By Gordon Rugg
I have very mixed feelings about content analysis. At its best, it gives you a new understanding of the world around you. At its worst, which I see all too often, it’s little more than an attempt to salvage mangled fragments of something useful from the wreckage of a questionnaire perpetrated by some sinner who deserves to be locked in a cell for a while with the assorted works of Barbara Cartland being read aloud over the intercom. Accompanied by accordion music.
So what is content analysis, and why do I have such strongly mixed feelings about it? In essence, it’s about analysing the content of texts. The texts may be questionnaire answers or interview answers, or magazine articles, or books, or online forum debates, or just about anything else that’s spoken or written.
Content analysis is usually something that you “grapple with” rather than “do” because it’s a messy, nasty problem. The core dilemna is that the further you get from the original words in the text, the more you risk distorting their meaning; however, the nearer you get to the original words, the less sense you can make of what those words are telling you.
There are various ways of tackling this problem, but none of them provide a perfect solution. The result is that there are numerous types of content analysis, which vary widely in their assumptions, methods, strengths and weaknesses. This article describes a “vanilla flavour” type of content analysis, which is enough for the needs of many students. I’ll look at other types in future articles.

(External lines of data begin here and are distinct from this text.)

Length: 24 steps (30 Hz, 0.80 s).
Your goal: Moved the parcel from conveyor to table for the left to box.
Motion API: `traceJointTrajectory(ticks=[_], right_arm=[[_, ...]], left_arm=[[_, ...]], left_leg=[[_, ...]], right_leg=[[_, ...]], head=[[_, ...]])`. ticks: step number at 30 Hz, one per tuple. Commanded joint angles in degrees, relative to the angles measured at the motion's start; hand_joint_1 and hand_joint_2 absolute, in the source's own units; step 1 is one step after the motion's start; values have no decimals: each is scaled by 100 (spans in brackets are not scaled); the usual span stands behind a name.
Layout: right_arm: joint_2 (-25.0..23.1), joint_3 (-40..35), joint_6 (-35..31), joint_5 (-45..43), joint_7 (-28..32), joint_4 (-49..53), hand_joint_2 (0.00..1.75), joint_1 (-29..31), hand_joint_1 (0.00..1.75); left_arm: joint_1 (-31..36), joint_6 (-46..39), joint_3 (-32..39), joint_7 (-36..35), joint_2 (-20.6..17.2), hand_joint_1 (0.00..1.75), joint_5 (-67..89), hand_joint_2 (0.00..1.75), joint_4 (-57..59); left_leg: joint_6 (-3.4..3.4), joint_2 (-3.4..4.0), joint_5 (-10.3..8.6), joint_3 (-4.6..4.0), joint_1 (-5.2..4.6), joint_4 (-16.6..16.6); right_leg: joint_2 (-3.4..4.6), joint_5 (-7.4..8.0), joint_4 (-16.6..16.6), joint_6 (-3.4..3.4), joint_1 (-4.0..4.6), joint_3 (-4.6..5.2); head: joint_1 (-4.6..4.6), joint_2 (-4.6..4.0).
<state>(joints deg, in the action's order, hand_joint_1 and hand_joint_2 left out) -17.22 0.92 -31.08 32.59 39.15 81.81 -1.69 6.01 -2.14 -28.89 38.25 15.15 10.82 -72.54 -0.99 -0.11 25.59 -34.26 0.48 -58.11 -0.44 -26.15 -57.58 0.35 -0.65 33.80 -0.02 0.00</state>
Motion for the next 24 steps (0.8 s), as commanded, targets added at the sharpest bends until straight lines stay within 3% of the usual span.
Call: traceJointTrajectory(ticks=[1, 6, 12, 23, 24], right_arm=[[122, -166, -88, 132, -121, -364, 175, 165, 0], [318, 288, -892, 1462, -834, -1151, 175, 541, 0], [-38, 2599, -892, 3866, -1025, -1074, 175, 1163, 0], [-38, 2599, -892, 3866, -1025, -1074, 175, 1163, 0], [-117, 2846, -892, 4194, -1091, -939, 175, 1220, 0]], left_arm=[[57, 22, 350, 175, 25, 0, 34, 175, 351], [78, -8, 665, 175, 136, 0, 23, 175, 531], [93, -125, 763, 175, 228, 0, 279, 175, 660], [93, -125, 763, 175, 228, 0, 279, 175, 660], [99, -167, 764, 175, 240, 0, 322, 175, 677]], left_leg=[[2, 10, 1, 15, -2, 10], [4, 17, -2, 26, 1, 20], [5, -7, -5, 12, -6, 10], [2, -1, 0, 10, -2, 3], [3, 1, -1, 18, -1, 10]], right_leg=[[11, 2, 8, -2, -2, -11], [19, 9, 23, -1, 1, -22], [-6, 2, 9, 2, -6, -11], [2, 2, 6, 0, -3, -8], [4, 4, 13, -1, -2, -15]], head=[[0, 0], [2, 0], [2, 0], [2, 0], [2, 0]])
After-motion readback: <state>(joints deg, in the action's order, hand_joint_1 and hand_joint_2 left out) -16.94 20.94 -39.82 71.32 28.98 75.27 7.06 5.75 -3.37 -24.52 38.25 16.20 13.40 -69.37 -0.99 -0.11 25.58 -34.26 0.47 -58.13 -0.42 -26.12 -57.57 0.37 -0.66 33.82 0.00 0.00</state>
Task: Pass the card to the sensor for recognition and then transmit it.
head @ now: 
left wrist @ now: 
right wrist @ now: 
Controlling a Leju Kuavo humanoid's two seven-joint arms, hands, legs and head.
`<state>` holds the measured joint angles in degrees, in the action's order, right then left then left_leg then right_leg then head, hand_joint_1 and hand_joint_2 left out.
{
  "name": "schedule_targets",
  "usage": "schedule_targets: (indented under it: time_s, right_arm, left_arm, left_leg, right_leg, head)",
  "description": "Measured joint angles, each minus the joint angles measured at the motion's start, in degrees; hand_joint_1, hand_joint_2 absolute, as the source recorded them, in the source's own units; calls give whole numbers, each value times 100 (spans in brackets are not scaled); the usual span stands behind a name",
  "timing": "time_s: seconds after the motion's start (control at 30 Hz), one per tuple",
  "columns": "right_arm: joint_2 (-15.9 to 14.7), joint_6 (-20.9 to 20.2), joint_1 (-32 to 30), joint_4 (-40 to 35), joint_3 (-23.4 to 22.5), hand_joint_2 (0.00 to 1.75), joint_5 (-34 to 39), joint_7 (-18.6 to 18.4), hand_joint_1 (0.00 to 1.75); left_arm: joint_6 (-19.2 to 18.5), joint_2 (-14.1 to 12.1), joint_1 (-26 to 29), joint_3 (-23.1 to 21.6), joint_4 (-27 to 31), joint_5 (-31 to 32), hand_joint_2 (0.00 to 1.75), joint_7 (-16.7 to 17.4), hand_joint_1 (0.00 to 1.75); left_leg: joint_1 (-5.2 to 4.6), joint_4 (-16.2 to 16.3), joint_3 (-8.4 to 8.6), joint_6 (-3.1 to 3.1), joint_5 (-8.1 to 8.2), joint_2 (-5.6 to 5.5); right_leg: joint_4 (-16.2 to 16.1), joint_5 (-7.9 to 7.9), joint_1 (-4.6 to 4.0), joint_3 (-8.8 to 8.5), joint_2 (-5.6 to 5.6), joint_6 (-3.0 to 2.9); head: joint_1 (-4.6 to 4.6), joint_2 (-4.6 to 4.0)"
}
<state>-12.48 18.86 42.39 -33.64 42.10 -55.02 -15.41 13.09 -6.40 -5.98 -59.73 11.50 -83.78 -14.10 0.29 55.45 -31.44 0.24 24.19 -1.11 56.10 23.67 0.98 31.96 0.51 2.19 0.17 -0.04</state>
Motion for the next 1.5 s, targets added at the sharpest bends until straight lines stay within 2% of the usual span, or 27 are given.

Vanilla flavour: Counting and categorising significant terms
One widely used form of content analysis, which I’ve described for convenience as vanilla flavour, involves counting how often particular terms occur in the text.
The text may take various forms.
Questionnaire and interview answers
Content analysis is often used on the answers to open questions in questionnaires and interviews, where the participants are asked to answer in their own words, rather than choosing from a specified set of possible answers.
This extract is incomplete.